What's new: The technology from Seurat — named for the painter Georges Seurat, who studied the science of light and pioneered the style known as pointillism — speeds things up by splitting a single, high-powered laser beam into as many as 2.3 million beams of light. 

  • A 30 kW laser is patterned with high-resolution images that can be programmed to block or let light through each of its pixels.
  • Every pixel defines its own laser spot, so the system can weld a large area of metal powder in an instant — allowing a multi-layered object to take shape 10 times faster than today's 3D printing technology.
  • "And it's not even the beginning of what we can do," Seurat CEO and co-founder James DeMuth tells Axios.
  • Seurat's technology, he says, is to 3D printing what the printing press was to pen and paper.
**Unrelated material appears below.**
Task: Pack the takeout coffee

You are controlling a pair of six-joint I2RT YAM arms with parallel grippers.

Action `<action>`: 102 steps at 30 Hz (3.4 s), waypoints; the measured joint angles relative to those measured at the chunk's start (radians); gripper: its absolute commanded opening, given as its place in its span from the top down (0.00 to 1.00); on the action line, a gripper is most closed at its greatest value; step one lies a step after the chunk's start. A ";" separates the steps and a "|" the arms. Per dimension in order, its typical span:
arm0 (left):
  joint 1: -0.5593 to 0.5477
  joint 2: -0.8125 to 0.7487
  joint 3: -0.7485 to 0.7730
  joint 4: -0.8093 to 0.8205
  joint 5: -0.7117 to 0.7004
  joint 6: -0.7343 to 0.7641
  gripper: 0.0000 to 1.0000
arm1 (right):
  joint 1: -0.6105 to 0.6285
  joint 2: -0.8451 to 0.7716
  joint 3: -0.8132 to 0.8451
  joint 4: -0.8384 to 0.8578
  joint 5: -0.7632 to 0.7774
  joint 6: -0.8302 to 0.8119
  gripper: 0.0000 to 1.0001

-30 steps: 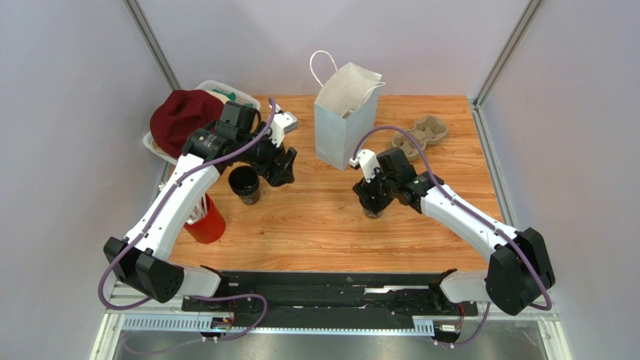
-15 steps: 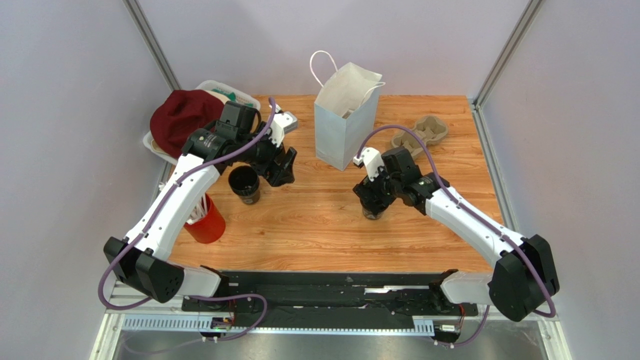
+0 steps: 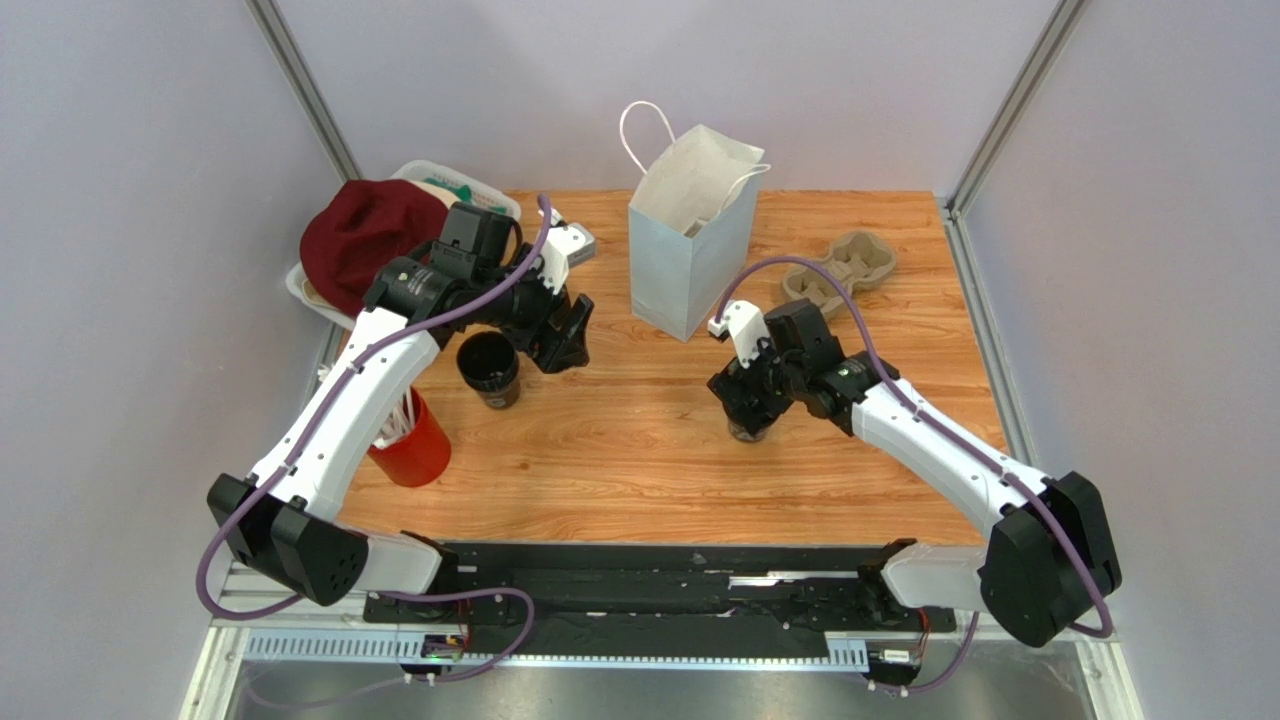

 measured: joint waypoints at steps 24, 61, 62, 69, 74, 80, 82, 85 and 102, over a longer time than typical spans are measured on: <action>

The backstory: The idea of pixelating a laser beam can be traced to the U.S. Department of Energy's Lawrence Livermore National Laboratory more than a decade ago, as DeMuth writes in a blog post.

  • He and other researchers were working on an entirely different problem — energy fusion — but the challenge was to design a reaction chamber that could withstand the extreme temperature swings that happen when lasers are used to produce energy.
  • After much trial and error, they adapted a patterned light method that was already in development at Livermore Labs for other purposes.
  • By 2015, DeMuth and Erik Toomre — a co-founder of Seurat — had proved that the technology would work for metal 3D printing, too. The company licensed the technology from Livermore Labs in January 2016.

What's next: Seurat, based in Wilmington, Massachusetts, says it has deals with seven of the world’s largest automotive, aerospace, energy and industrial companies to begin commercializing the technology this year.

  • The company has raised $78 million — including a $21 million Series B round extension announced Wednesday.
  • Its newest investors are Xerox Ventures and SIP Global Partners, which joined Capricorn’s Technology Impact Fund, DENSO, True Ventures, GM Ventures, Porsche Automobil Holding SE, Siemens Energy and Maniv Mobility.